# ABOUT THIS EXERCISE
The full listing must be reproduced exactly as given.

# PROVIDED DATA
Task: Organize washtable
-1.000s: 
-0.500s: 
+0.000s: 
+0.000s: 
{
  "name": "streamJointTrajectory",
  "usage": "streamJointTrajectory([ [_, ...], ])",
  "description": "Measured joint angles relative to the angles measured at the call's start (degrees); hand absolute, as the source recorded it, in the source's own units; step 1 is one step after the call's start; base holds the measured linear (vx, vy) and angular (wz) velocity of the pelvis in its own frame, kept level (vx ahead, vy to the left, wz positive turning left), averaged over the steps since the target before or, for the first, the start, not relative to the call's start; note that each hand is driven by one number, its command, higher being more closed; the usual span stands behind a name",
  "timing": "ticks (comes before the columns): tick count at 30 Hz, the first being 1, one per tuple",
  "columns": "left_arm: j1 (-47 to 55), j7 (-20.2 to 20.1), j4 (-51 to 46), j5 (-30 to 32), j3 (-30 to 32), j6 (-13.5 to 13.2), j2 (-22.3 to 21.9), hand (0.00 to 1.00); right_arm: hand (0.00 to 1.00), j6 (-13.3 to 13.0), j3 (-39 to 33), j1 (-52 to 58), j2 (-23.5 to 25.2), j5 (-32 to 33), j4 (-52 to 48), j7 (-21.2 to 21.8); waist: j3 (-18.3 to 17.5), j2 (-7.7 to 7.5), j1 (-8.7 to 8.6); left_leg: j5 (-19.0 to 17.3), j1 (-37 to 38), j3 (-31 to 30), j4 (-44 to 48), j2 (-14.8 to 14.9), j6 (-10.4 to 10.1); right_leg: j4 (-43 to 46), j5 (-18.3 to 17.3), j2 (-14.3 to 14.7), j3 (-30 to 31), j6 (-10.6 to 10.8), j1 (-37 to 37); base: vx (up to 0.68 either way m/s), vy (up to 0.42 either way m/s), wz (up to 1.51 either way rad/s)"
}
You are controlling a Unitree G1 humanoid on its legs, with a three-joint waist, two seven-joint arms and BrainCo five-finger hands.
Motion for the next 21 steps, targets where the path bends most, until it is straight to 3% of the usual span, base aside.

# ANSWER TO THIS EXERCISE
Task: Organize washtable
-1.000s: 
-0.500s: 
+0.000s: 
+0.000s: 
{
  "name": "streamJointTrajectory",
  "usage": "streamJointTrajectory([ [_, ...], ])",
  "description": "Measured joint angles relative to the angles measured at the call's start (degrees); hand absolute, as the source recorded it, in the source's own units; step 1 is one step after the call's start; base holds the measured linear (vx, vy) and angular (wz) velocity of the pelvis in its own frame, kept level (vx ahead, vy to the left, wz positive turning left), averaged over the steps since the target before or, for the first, the start, not relative to the call's start; note that each hand is driven by one number, its command, higher being more closed; the usual span stands behind a name",
  "timing": "ticks (comes before the columns): tick count at 30 Hz, the first being 1, one per tuple",
  "columns": "left_arm: j1 (-47 to 55), j7 (-20.2 to 20.1), j4 (-51 to 46), j5 (-30 to 32), j3 (-30 to 32), j6 (-13.5 to 13.2), j2 (-22.3 to 21.9), hand (0.00 to 1.00); right_arm: hand (0.00 to 1.00), j6 (-13.3 to 13.0), j3 (-39 to 33), j1 (-52 to 58), j2 (-23.5 to 25.2), j5 (-32 to 33), j4 (-52 to 48), j7 (-21.2 to 21.8); waist: j3 (-18.3 to 17.5), j2 (-7.7 to 7.5), j1 (-8.7 to 8.6); left_leg: j5 (-19.0 to 17.3), j1 (-37 to 38), j3 (-31 to 30), j4 (-44 to 48), j2 (-14.8 to 14.9), j6 (-10.4 to 10.1); right_leg: j4 (-43 to 46), j5 (-18.3 to 17.3), j2 (-14.3 to 14.7), j3 (-30 to 31), j6 (-10.6 to 10.8), j1 (-37 to 37); base: vx (up to 0.68 either way m/s), vy (up to 0.42 either way m/s), wz (up to 1.51 either way rad/s)"
}
You are controlling a Unitree G1 humanoid on its legs, with a three-joint waist, two seven-joint arms and BrainCo five-finger hands.
Motion for the next 21 steps, targets where the path bends most, until it is straight to 3% of the usual span, base aside.

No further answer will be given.